Government Pledges To Close Over-65 Digital Divide


Up to 20,000 residents of sheltered housing over the age of 65 could be provided with Internet access under the government’s Get Digital scheme

The government has announced a plan to make it easier for people over 65 who live in sheltered housing to get online.

The Get Digital scheme, announced this week, has received around £2.9m of funding to provide residents of sheltered housing schemes with Internet access. According to government figures, more than two thirds of those over the age of 65 in sheltered housing don’t have online access.

Coordinated by National Institute Of Adult Continuing Education (NIACE) and Digital Unite, the project aims to provide online access to around 7,800 residents of 195 sheltered housing schemes around the UK with plans to eventually extend the project to 300 schemes and up to 20,000 residents.

“For thousands of people this programme could be truly life changing.

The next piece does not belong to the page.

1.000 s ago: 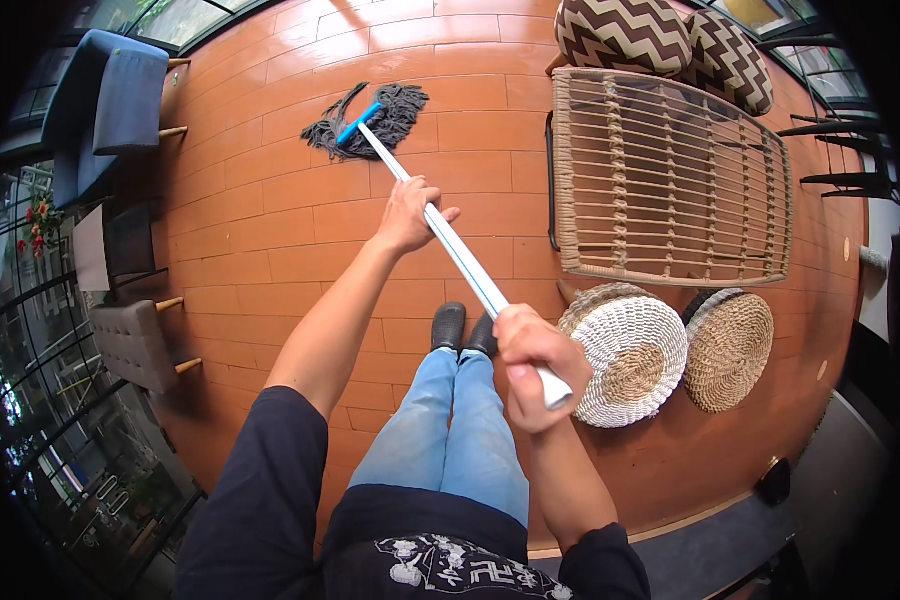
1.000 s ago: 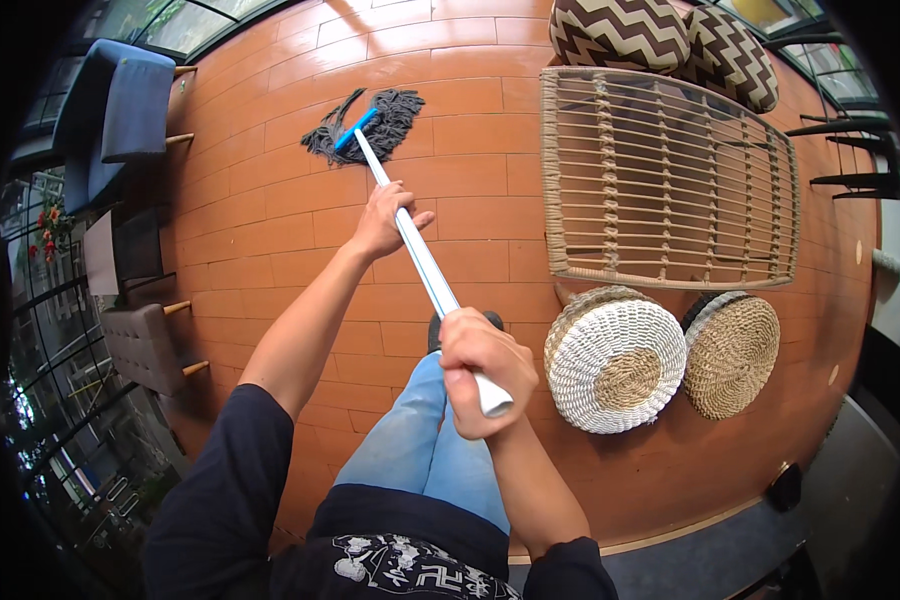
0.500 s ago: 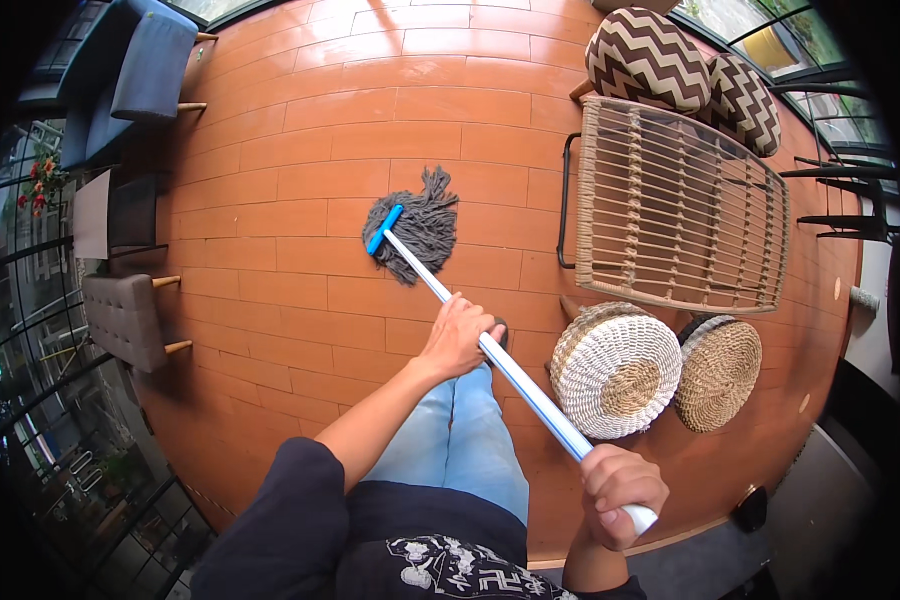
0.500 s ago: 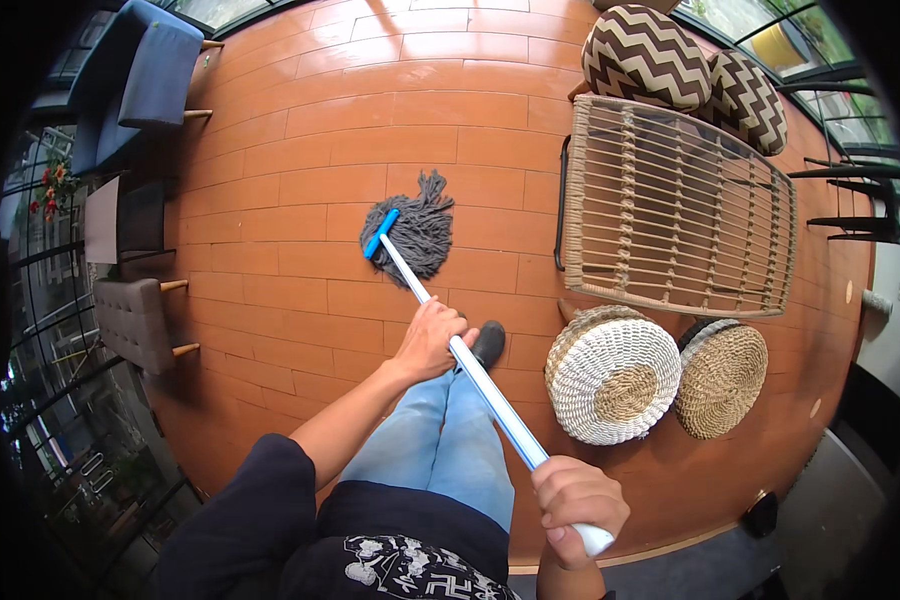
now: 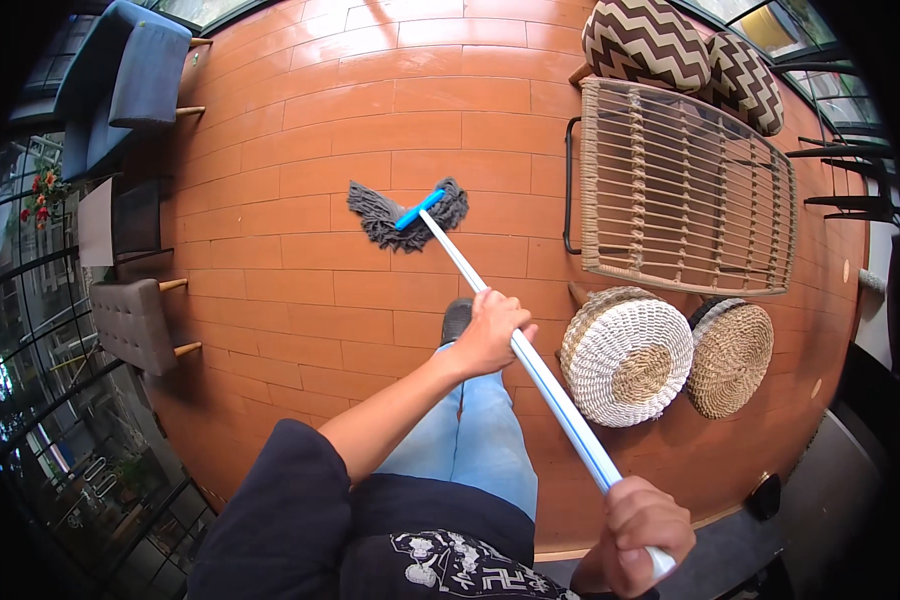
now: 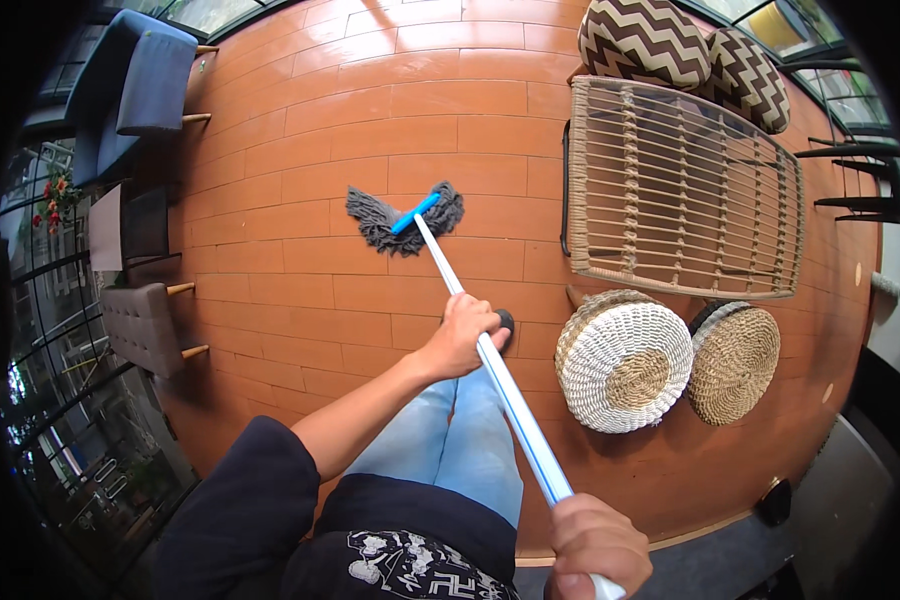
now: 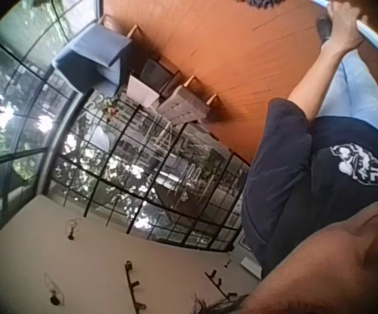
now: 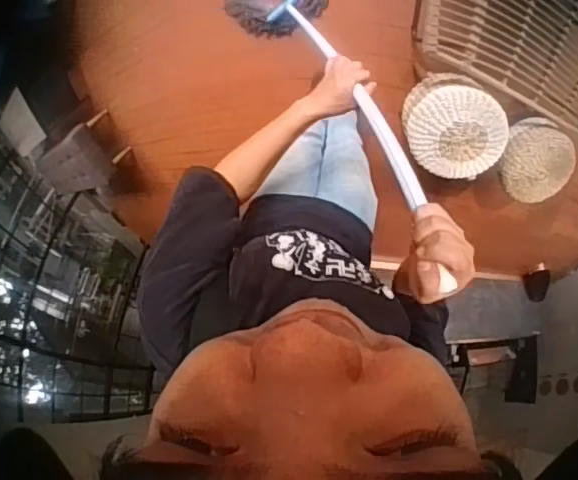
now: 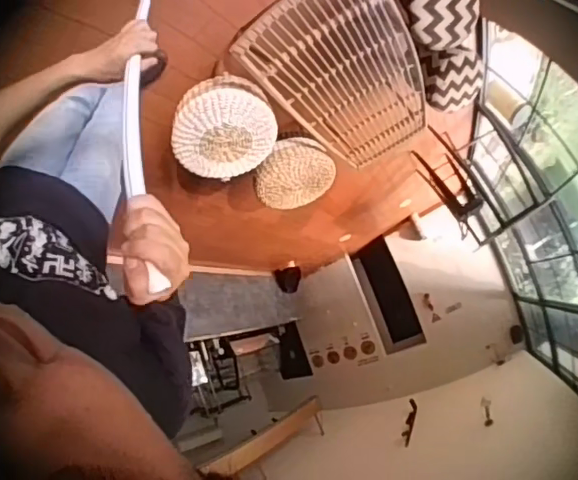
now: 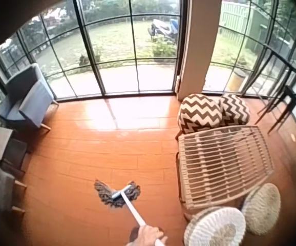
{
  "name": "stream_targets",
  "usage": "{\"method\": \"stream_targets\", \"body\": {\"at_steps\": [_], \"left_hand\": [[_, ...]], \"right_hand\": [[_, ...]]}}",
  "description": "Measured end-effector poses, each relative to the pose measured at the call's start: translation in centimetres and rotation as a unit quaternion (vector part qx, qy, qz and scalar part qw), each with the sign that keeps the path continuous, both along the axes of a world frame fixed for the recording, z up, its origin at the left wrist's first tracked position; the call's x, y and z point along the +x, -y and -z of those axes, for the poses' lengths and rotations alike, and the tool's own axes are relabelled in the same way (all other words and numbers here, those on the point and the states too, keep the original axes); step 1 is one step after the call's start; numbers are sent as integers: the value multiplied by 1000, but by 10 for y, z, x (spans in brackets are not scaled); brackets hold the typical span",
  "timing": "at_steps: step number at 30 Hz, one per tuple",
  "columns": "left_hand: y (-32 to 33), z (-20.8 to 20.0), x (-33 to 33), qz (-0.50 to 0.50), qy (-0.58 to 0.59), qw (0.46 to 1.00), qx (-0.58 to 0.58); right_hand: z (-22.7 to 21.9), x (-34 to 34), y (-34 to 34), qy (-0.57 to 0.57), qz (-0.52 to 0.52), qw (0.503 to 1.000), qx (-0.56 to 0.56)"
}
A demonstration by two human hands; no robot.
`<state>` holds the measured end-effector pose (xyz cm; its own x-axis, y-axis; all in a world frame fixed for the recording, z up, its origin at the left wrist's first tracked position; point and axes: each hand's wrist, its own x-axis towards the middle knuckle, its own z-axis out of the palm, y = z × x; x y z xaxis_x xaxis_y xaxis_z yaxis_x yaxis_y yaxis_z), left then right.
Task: Mopping the wooden floor in the seating area of a cafe.
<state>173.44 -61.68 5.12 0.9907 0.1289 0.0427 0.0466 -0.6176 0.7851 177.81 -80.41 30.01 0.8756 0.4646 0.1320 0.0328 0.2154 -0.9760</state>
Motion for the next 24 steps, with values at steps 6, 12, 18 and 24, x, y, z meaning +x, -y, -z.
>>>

Older people who currently don’t have access to the Internet miss out on the benefits that millions of us enjoy everyday,” said Communities Minister Lord McKenzie. “Technology has changed so fast that it has left many over 50s feeling left behind. This programme is about bridging the digital divide. A little training will make going online a possibility for everyone. The Internet will make it easier for people to keep in touch with their families, shop online and access a wide range of services.”

Commenting on the announcement, Angela Eagle, Minister for Pensions and the Ageing Society said the Get Digital project will help thousands of older people in sheltered accommodation and rural areas become part of the digital age.

“The project will work alongside the digital inclusion taskforce helping older people benefit from Internet access and a new national network of digital mentors to give them the skills and confidence to use the Internet safely and effectively,” she said. founder Martha Lane Fox, who was hired last year by the government as Champion for Digital Inclusion, said more than 10 million adults across the UK have never used the Internet, and 4 million of this group are also socially excluded. “The Get Digital project will give older people in sheltered housing the skills to fully participate in modern technology and it’s exactly the right approach to make sure one of the most digitally excluded groups are not left behind,” she said.


Earlier this week, business secretary Lord Mandelson launched a scheme designed to encourage more adults to improve their knowledge of computing and the Internet and develop online skills. Developed by the Department of Business, Innovation and Skills, Online Basics is an online portal designed to help web-newbies get to grips with the online world.